Grüne fordern Änderungen an Carbon-Leakage-Verordnung

Ulrich Graf
Ulrich Graf
am Donnerstag, 06.05.2021 - 11:00

Zur Ausgestaltung der Carbon-Leakage-Verordnung macht die Fraktion Bündnis 90/Die Grünen in einem Antrag (19/29295) Vorschläge.

Kohlendioxid

Berlin - Zur Ausgestaltung der Carbon-Leakage-Verordnung macht die Fraktion Bündnis 90/Die Grünen in einem Antrag (19/29295) Vorschläge. Darin fordert sie, nachvollziehbare branchenspezifische Kompensationslösungen für Unternehmen festzulegen, die im internationalen Wettbewerb stehen und nachweisbar Nachteilen durch die CO2-Bepreisung unterliegen, die nicht im Gegenzug durch die Senkung der EEG-Umlage kompensiert werden. Der maximale Umfang der Kompensationen soll nach den Vorstellungen der Antragsteller 75 Prozent nicht übersteigen.

Die Carbon-Leakage-Verordnung verfolgt den Zweck, Unternehmen zu entlasten, die von der nationalen CO2-Bepreisung besonders betroffen sind, und damit zu verhindern, dass diese Unternehmen ins Ausland abwandern. Dabei seien "transparente und passgenaue Kompensationsmechanismen" erforderlich, "die den sozial-ökologischen Umbau als Anspruch haben und ungerechtfertigte Mitnahmeeffekte verhindern", heißt es im Antrag.

Stärkere CO2-Bepreisung

Außerdem fordern die Grünen, die CO2-Bepreisung weiter zu stärken und zukunftsweisende Innovationsimpulse für klimafreundliche Technologien auszulösen. Dies soll unter anderem durch die Gewährung von Investitionszuschüssen für den Ersatz fossiler Technologien und Verfahren erfolgen.

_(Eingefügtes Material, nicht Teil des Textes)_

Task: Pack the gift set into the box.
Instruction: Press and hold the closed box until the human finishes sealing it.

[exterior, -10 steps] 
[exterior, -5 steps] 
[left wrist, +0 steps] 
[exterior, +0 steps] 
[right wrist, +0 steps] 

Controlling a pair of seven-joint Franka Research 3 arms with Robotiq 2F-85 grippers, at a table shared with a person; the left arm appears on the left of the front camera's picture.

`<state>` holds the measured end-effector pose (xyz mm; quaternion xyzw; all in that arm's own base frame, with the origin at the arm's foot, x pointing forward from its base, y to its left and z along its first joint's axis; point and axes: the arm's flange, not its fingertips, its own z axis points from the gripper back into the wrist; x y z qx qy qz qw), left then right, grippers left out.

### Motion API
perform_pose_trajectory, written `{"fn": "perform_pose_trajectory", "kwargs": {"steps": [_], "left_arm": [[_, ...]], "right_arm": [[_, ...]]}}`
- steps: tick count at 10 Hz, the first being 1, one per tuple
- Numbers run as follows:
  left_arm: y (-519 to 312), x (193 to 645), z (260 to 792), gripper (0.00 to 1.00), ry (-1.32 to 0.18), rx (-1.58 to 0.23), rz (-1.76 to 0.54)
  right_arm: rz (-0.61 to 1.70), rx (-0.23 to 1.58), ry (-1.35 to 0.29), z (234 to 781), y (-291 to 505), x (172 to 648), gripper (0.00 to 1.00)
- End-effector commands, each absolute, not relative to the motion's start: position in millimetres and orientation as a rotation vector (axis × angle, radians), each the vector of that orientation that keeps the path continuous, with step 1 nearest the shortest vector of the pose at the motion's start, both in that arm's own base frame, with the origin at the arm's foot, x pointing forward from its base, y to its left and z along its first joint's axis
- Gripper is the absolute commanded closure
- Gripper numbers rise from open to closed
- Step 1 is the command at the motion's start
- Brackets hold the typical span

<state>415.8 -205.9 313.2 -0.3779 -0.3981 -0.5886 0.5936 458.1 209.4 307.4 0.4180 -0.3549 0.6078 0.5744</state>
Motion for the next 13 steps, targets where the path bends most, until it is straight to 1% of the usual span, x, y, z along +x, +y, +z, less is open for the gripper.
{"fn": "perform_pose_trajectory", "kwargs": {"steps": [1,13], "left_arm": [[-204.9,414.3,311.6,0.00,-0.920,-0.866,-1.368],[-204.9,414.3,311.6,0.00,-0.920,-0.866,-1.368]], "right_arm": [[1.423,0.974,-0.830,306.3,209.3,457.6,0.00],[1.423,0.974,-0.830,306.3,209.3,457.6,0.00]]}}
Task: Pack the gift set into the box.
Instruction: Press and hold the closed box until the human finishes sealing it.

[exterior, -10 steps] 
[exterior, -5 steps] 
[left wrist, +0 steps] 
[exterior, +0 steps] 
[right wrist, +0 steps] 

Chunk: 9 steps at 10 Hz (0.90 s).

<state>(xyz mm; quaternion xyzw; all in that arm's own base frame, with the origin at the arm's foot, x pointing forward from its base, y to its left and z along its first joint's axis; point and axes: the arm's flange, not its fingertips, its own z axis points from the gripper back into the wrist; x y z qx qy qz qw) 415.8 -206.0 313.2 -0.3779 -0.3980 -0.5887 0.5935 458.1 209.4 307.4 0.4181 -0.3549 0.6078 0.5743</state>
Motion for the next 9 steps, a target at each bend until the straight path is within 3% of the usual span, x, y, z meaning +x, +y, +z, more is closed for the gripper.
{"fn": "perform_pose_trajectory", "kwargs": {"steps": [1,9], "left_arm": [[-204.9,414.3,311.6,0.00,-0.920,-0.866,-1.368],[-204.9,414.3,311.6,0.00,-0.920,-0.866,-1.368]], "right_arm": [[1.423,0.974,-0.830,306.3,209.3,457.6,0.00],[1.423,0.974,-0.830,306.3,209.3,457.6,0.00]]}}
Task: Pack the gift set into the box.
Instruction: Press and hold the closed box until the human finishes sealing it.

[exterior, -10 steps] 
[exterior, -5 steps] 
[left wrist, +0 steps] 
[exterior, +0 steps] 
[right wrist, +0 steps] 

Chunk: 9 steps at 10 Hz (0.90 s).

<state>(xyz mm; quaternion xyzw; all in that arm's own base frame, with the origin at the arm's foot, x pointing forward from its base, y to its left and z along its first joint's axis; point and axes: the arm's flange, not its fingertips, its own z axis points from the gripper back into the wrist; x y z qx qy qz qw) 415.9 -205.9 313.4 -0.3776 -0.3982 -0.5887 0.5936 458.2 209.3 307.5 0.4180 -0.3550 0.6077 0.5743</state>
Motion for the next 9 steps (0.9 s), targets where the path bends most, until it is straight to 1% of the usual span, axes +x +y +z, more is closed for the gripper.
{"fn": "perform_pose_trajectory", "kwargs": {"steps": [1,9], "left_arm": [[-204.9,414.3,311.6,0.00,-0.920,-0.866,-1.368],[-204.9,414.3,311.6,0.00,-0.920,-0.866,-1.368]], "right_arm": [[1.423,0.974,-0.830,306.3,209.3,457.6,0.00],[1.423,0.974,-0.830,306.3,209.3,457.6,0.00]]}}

Im Einzelnen sprechen sich die Antragsteller dafür aus, den Ausbau der erneuerbaren Energien ab sofort deutlich zu beschleunigen und den nationalen CO2-Preis für die Bereiche Wärme und Verkehr anzuheben. Konkret soll die Erhöhung des CO2-Preises auf 60 Euro auf das Jahr 2023 vorgezogen werden; danach soll der Preis weiter ansteigen. Außerdem fordert die Fraktion Bündnis 90/Die Grünen unter anderem, Solaranlagen auf Dächern zum Standard zu machen, den Kohleausstieg auf 2030 vorzuziehen und den Einbau neuer Ölheizungen in Gebäuden ab 2021 grundsätzlich nicht mehr zuzulassen.